Pine Canyon parked a caboose on its golf course. And it totally fits.
It wasn’t the way a train would normally travel, but with no tracks in sight, a crane was pretty much the only way to move it. Tucked snugly in its new home among the towering ponderosa pines at Pine Canyon in Flagstaff, that vintage caboose is actually serving as the start of something new.
As a tribute to the man who designed Pine Canyon’s golf course, and in a nod to Flagstaff’s birth as a rail town, that 1944 Santa Fe railroad car will experience a renaissance in the coming months as it is transformed into a midway grill, designed to serve both hungry golfers headed to the back nine and hungry club members who have the time to soak in the mountain air.

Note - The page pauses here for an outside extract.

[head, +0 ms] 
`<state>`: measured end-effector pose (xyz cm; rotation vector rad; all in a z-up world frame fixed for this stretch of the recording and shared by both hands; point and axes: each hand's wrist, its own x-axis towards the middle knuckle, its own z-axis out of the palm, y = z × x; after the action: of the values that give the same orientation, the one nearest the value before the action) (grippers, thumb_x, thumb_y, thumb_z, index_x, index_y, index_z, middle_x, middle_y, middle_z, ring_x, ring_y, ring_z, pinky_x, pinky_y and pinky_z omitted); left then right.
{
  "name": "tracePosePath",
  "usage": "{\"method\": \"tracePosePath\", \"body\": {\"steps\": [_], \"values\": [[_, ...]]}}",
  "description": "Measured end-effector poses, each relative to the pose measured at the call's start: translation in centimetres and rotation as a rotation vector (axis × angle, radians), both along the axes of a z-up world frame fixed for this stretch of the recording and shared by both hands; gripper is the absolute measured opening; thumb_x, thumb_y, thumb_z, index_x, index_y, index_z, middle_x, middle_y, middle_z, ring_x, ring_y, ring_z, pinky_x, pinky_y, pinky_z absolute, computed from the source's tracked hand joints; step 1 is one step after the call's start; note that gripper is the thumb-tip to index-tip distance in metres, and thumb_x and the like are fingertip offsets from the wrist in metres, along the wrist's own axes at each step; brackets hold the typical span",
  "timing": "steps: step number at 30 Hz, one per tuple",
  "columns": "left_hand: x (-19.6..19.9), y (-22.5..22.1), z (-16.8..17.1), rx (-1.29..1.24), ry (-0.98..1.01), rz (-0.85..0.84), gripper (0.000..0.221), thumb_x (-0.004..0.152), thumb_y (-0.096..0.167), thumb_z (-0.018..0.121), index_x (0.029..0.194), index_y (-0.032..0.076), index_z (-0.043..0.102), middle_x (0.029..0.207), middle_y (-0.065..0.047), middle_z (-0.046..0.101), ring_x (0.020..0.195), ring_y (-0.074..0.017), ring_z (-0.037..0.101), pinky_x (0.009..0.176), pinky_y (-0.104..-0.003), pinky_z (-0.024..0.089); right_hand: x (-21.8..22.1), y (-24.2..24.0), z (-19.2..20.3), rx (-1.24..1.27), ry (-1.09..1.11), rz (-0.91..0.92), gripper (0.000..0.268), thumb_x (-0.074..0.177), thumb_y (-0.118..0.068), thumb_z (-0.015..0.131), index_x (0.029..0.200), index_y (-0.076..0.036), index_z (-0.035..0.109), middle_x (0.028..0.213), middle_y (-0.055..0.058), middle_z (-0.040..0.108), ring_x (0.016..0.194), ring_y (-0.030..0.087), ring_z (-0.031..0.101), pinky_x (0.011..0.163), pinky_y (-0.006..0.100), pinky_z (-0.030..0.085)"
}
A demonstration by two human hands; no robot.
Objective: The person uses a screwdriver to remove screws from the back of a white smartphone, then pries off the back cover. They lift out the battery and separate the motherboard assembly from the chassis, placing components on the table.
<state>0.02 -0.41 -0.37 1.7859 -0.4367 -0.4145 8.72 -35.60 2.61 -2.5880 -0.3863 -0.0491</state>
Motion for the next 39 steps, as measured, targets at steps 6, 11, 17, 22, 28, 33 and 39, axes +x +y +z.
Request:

“We thought, no better way to pay tribute to Jay Morrish than to name it after him,” Marty Hoeffken, Pine Canyon general manager, said of the caboose. “So, we’re referring to it as Morrish Station.”
Morrish designed Pine Canyon’s championship course, adding the Flagstaff course to his impressive portfolio, which also includes Scottsdale TPC and Troon North Golf Club. Ahead of the new season, Pine Canyon invited Morrish’s son, Carter, to the club to evaluate the course’s condition, offer suggestions on design and maintenance, and reveal to him the plans for Morrish Station.
“It made me feel great. Very special,” Carter Morrish said of the caboose. “Anything that honors my father and his legacy is always so neat to see. He would be very happy and very honored. I’ve never seen anything like this on a golf course.”
And that’s part of the novelty, according to Peter Burger, president of Symmetry Companies, which owns Pine Canyon. While the caboose serves as a gentle reminder of the railroad that built the town and still serves the town today, it also adds a little levity to the game. It somehow makes the game, in Pine Canyon’s pristine setting, a little more accessible, Burger said.
“We really want to kind of continue to help foster and grow the game and we think a way we can do that is making it less intimidating for those who have never played the game,” Burger said.
Course improvements, designed to positively impact playability, also help with that mission. Consulting with Morrish, Pine Canyon adjusted bunkers, improved irrigation and introduced a short-game area in preparation for the new season. Burger said it was essential to make sure that any changes to Pine Canyon’s course did not compromise the Morrish design philosophy, which is dedicated to taking full advantage of the land, and finding ways to challenge every level of golfer.
Morrish said he was honored by the invitation.
“Strategically, I think the golf course is extremely sound,” Morrish said. “This is really about as good as it gets.”